How to Prevent a Deficiency of Nitrogen
To prevent N deficiency, start with a good organic growing soil mix, and apply an all-purpose fertilizer weekly to supply your plants with a sufficient amount of Nitrogen, then stop giving it just before harvest time. Keep a pH of 6.0 to 6.5 in soil, and 5.5-6.0 in hydro.
You can add Mycorrhizae which are fungi that release enzymes to break down organic materials. They associate with nitrogen-fixing bacteria, which convert non-organic materials into nitrogen gas, thus boosting the nitrogen levels of soil.

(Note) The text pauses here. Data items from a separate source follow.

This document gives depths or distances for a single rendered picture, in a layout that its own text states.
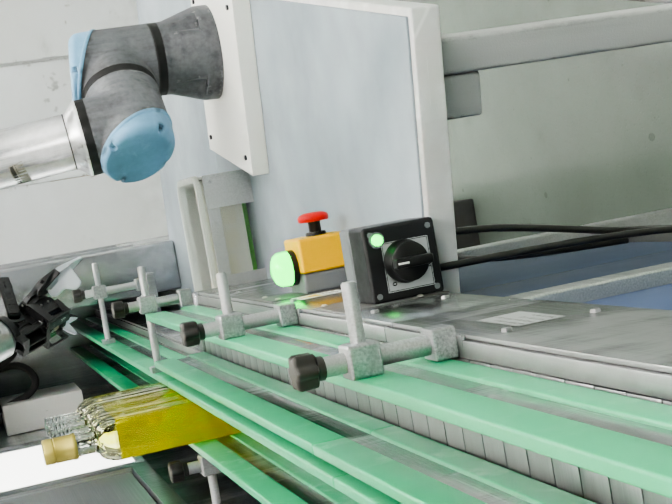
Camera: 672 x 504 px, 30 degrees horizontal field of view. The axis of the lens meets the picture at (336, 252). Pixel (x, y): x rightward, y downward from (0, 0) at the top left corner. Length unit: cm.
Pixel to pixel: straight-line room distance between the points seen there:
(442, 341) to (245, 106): 99
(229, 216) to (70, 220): 356
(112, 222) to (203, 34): 365
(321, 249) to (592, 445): 97
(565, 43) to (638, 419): 80
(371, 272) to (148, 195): 437
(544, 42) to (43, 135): 80
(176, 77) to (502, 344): 118
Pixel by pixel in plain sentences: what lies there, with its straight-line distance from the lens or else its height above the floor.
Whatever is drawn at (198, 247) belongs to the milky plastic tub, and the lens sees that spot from 219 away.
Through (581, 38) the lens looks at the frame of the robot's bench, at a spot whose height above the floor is 53.
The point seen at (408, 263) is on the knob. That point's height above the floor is 80.
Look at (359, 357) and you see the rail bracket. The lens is 94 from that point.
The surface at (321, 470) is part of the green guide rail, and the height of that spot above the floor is 96.
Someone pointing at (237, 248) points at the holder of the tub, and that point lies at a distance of 205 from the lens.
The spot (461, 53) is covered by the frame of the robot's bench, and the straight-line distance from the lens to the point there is 138.
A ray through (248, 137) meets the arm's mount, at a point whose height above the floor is 78.
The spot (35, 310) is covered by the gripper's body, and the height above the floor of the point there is 110.
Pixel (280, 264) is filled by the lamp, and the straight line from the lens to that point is 157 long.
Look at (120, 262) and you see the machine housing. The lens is 283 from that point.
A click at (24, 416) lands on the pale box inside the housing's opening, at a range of 295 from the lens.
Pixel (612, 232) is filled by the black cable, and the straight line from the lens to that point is 146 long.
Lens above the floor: 124
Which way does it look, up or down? 17 degrees down
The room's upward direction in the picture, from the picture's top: 101 degrees counter-clockwise
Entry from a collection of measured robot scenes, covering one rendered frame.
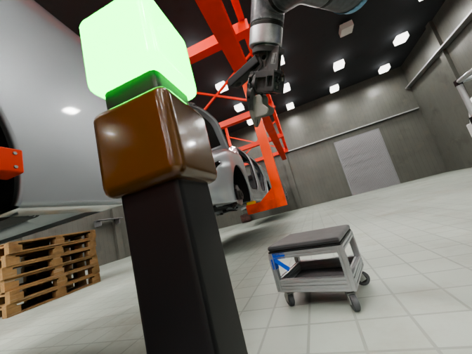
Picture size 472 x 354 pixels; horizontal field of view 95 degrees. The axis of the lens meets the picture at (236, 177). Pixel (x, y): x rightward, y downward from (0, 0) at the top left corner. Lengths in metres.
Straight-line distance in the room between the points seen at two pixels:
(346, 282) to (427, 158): 14.81
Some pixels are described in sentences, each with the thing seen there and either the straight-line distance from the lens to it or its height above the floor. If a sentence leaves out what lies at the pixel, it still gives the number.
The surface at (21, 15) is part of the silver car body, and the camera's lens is 1.33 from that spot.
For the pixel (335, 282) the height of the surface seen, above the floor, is 0.14.
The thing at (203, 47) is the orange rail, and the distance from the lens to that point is 4.10.
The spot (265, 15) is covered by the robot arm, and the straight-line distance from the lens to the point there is 0.68.
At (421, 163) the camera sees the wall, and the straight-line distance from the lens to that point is 15.70.
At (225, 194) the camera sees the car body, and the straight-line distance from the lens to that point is 2.83.
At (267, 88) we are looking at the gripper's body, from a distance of 0.64.
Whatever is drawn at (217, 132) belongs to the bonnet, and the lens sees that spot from 3.69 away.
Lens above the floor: 0.55
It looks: 10 degrees up
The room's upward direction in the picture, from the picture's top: 15 degrees counter-clockwise
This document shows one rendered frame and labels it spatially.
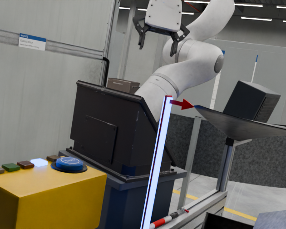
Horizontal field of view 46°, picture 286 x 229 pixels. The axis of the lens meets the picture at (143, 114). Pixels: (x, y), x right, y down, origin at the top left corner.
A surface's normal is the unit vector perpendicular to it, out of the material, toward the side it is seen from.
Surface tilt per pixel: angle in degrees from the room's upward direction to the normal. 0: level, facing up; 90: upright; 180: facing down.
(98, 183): 90
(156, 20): 73
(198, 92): 90
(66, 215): 90
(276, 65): 90
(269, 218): 56
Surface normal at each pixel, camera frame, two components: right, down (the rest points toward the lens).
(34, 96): 0.82, 0.22
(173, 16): 0.17, -0.12
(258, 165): 0.07, 0.15
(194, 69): 0.12, 0.44
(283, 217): -0.72, -0.69
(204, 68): 0.18, 0.62
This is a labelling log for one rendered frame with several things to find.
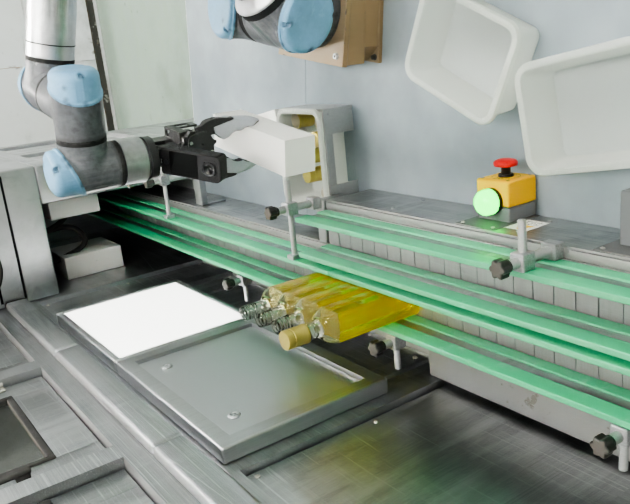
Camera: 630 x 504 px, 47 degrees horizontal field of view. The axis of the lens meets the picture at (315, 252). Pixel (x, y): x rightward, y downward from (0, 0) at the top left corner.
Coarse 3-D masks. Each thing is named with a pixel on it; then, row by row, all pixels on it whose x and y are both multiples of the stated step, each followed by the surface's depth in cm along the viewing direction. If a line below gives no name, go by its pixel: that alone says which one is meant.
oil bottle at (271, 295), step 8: (296, 280) 145; (304, 280) 144; (312, 280) 144; (320, 280) 144; (272, 288) 141; (280, 288) 141; (288, 288) 140; (296, 288) 140; (264, 296) 140; (272, 296) 139; (272, 304) 138
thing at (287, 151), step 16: (224, 112) 136; (240, 112) 136; (256, 128) 125; (272, 128) 125; (288, 128) 125; (224, 144) 134; (240, 144) 129; (256, 144) 125; (272, 144) 121; (288, 144) 118; (304, 144) 120; (256, 160) 126; (272, 160) 122; (288, 160) 119; (304, 160) 121; (288, 176) 120
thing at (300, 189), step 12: (288, 108) 164; (300, 108) 160; (276, 120) 168; (288, 120) 169; (324, 144) 156; (324, 156) 157; (324, 168) 158; (300, 180) 174; (324, 180) 158; (300, 192) 174; (312, 192) 175; (324, 192) 159
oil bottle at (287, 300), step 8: (328, 280) 142; (336, 280) 142; (304, 288) 139; (312, 288) 138; (320, 288) 138; (328, 288) 138; (280, 296) 137; (288, 296) 136; (296, 296) 135; (304, 296) 135; (280, 304) 135; (288, 304) 134; (288, 312) 134
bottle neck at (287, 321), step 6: (294, 312) 130; (276, 318) 128; (282, 318) 128; (288, 318) 128; (294, 318) 129; (300, 318) 129; (276, 324) 129; (282, 324) 127; (288, 324) 128; (294, 324) 129; (276, 330) 129; (282, 330) 127

You can also increase the humidity in your grow room, as well as add a tad bit more water to its soil. Increasing airflow will also help prevent the issue, along with using a fan to blow air around the room.
How to Fix a Deficiency of Nitrogen
Treatment for this deficiency should be aimed at increasing the overall nitrogen levels.
Many standard nutrients have high levels of nitrogen. These are usually quick fixes for plants but can be harmful to them if they contain too much. Fish-based nutrients are often rich in nitrogen-containing amines. You can also try manure, alfalfa, or feather meal.
Check your nutrient’s PH. Take a PH reading using a PH test kit or electronic meter. Improve your compost by increasing nitrogen levels in it (Kitchen scraps are one way to do this). Consider adding a foliar feed spray, like compost tea.
When dealing with this problem during flowering, it is best to have an oscillating fan blowing gently around the room where your plants are located. This will help keep the plants cooler while they grow, which in turn will prevent them from having problems with their buds during flowering.
2. (P) Phosphorus Deficiency in Cannabis
ILGM Plant Protector
Phosphorus is one of the three primary nutrients essential for growing cannabis, and deficiency acts as a common disorder that cannabis growers will encounter. It plays an important role in root growth, chlorophyll production, leaf formation, flowering development, seed production, fruit quality, and maturity time.
Phosphorus is a major component of DNA and RNA, and it has a hand in energy transfer and storage. Excessive phosphorus might be an insufficient source. Too much will make your plants grow slower, despite that, be sturdy. Since phosphorus is so important for general plant development, deficiencies early on can stunt growth.
Signs of Phosphorus (P) Deficiency
Phosphorus deficiencies can cause various symptoms, such as:
- Dark green or purple leaves with yellow or brown spots
- Reduced growth and bud development
- Drooping or curling of leaves
- Premature leaf fall
- Low resin production and potency
How to prevent Phosphorus (P) Deficiency
Phosphorus (P) deficiency is one of the most common nutrient deficiencies in growing cannabis. It is vital to the growth and development of all plants, especially during the germination and flowering stages.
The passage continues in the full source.